* **Your assignment**:
Take from the material every line that contains the word "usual".
● ● ● ●
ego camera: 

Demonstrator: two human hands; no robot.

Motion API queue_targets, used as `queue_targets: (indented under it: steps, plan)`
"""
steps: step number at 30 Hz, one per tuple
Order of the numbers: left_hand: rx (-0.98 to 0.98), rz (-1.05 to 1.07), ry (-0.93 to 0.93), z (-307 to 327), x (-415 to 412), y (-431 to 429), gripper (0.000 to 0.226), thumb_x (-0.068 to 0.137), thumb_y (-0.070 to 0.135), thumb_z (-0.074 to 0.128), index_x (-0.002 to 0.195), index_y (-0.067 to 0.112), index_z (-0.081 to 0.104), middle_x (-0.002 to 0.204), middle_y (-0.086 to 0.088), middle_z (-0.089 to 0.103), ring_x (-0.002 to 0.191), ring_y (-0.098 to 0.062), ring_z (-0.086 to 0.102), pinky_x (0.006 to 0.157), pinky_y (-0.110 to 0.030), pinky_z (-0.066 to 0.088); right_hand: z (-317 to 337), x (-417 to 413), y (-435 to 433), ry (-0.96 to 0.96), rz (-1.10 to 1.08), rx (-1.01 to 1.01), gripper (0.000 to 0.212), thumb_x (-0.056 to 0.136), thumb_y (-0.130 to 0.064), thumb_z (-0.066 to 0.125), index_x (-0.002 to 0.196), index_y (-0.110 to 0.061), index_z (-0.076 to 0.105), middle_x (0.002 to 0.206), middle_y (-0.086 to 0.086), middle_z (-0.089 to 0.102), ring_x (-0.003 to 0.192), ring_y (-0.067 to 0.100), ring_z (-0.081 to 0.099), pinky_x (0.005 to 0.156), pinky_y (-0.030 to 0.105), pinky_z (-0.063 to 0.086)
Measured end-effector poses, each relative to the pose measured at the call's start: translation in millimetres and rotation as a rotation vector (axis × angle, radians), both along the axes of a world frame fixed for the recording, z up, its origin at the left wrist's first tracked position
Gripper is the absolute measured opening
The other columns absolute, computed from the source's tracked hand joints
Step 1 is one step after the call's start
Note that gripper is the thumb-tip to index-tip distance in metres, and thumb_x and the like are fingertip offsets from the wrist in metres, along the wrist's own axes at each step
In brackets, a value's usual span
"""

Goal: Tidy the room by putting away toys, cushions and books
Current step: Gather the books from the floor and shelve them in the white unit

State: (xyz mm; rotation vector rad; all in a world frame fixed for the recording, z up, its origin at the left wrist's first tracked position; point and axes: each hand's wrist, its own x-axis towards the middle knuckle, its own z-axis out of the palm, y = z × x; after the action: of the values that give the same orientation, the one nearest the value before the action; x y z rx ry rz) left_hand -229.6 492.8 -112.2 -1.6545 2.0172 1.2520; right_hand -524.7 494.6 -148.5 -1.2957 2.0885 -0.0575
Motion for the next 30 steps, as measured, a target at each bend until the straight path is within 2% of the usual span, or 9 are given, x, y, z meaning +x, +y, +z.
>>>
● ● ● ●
* **Exercise result**:
In brackets, a value's usual span
Motion for the next 30 steps, as measured, a target at each bend until the straight path is within 2% of the usual span, or 9 are given, x, y, z meaning +x, +y, +z.

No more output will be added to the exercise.